I gotta say, the idea that science is some sort of newfangled addition to humankind really throws me. It strikes me as positively innate to homo sapiens. Of course we weren’t doing large scale projects together until recently, historically speaking, but it seems like there could be all sorts of logistical reasons for that. Little way to record or share knowledge, more survival-based activities taking precedence, etc. But, I haven’t read the book, so perhaps it does make a compelling case that there is something truly ‘new’, qualitatively, about the type of science we do now.
Dear Dr. Coyne, thank you for reading this article on our behalf.

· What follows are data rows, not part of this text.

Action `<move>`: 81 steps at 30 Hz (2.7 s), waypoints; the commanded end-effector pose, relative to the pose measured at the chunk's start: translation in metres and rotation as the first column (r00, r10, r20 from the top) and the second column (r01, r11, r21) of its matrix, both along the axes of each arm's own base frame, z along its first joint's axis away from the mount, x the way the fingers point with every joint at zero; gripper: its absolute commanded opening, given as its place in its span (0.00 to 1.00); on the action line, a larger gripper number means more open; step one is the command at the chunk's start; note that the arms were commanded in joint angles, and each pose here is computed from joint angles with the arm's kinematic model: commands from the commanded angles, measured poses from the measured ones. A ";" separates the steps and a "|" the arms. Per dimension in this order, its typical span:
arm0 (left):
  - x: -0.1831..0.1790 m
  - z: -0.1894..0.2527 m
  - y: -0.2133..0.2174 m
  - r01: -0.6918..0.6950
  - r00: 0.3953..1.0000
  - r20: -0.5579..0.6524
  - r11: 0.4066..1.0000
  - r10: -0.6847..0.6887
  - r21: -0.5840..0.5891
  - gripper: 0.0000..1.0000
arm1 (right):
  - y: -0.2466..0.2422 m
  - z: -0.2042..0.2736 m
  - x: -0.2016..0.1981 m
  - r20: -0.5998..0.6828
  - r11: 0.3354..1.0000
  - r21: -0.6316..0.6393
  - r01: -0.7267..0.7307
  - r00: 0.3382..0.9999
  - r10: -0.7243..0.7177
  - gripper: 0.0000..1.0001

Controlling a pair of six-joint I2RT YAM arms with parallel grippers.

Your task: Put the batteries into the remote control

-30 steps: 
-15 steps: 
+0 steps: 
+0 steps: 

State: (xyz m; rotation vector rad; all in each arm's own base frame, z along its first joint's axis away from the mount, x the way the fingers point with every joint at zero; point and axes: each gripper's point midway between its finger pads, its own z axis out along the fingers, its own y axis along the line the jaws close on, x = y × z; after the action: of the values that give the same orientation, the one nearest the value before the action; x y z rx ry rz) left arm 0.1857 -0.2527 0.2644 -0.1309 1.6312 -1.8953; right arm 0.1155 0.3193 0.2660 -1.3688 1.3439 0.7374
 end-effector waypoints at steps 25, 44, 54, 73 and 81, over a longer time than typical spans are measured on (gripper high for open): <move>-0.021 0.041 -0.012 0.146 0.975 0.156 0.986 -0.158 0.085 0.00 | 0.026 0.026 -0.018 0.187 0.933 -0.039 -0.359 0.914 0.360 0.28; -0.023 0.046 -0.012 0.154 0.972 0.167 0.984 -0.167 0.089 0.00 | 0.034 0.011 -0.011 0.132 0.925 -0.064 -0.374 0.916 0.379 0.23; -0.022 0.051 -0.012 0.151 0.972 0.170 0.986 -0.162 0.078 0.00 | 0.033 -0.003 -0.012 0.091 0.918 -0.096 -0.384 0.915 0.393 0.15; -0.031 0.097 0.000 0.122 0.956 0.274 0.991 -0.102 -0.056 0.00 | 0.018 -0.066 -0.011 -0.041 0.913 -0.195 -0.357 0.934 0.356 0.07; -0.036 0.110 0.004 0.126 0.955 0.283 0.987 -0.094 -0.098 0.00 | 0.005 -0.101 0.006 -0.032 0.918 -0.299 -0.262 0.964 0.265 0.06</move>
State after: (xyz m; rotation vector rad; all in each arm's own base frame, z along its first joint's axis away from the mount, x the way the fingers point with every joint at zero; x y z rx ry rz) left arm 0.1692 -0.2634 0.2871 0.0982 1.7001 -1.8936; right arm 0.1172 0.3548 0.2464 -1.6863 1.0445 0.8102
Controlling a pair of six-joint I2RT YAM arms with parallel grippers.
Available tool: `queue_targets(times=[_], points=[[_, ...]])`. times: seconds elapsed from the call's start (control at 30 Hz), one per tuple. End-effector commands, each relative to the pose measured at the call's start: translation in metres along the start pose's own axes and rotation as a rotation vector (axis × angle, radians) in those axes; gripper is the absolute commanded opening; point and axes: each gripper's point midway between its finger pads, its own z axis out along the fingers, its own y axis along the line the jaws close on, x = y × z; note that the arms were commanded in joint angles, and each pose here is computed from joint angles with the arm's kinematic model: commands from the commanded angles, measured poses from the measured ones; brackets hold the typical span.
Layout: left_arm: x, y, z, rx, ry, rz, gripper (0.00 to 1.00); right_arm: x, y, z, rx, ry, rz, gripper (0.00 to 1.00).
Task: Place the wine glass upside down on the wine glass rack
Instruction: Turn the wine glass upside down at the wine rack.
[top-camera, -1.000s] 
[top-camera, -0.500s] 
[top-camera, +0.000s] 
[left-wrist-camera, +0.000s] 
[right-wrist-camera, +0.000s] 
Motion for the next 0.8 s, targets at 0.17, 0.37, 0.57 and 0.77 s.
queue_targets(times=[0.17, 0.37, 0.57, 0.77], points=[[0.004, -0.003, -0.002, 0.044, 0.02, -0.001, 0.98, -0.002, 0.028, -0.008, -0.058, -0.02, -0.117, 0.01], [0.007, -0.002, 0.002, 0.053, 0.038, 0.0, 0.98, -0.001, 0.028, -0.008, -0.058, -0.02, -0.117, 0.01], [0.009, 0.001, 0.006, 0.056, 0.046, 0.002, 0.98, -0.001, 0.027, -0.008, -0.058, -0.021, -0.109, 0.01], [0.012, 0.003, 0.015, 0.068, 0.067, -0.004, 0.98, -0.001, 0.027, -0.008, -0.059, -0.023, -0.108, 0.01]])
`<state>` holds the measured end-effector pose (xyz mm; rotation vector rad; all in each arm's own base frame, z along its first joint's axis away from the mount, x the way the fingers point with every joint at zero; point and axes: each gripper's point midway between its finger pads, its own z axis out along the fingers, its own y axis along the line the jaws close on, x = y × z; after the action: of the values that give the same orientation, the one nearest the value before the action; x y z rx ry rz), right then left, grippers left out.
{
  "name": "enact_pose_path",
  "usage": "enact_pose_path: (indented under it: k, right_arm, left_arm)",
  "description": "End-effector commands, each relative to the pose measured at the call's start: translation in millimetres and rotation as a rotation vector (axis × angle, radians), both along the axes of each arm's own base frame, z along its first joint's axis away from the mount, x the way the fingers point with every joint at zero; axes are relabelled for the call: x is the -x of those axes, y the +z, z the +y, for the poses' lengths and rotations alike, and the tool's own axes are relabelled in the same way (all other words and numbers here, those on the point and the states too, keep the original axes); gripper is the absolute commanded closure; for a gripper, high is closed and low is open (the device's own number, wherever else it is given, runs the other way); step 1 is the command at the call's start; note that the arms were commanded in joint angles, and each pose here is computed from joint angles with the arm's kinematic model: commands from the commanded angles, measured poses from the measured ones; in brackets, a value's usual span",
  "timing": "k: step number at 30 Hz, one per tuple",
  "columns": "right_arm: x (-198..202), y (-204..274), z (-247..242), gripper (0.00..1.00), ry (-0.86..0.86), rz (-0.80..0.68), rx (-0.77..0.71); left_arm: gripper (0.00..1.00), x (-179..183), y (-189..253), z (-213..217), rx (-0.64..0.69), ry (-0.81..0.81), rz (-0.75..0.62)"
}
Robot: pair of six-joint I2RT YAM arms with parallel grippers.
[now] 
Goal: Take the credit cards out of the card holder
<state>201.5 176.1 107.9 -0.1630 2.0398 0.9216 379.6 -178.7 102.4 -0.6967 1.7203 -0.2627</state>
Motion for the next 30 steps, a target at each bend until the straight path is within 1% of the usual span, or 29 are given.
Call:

Yep, oncology is defined by a mechanical adherence to a treatment protocol, so it is indistinguishable from performing human sacrifices based on astronomical observations. Just different rules of etiquette. . .
[If I had to guess, employing control groups and the development of statistics went a long way toward distinguishing mere correlations and causes, and this is not etiquette, its methodological and mathematical innovation.]
To be a classicist about it:
1.) Stuff that works;
2.) Stuff that you can make money off;
Science is about 1.), technology depends upon science [and 1.)] but is about 2.).
Religion, post-modernism, and wokeness are about 2.), but generally inversely correlated to 1.), and at best neutral.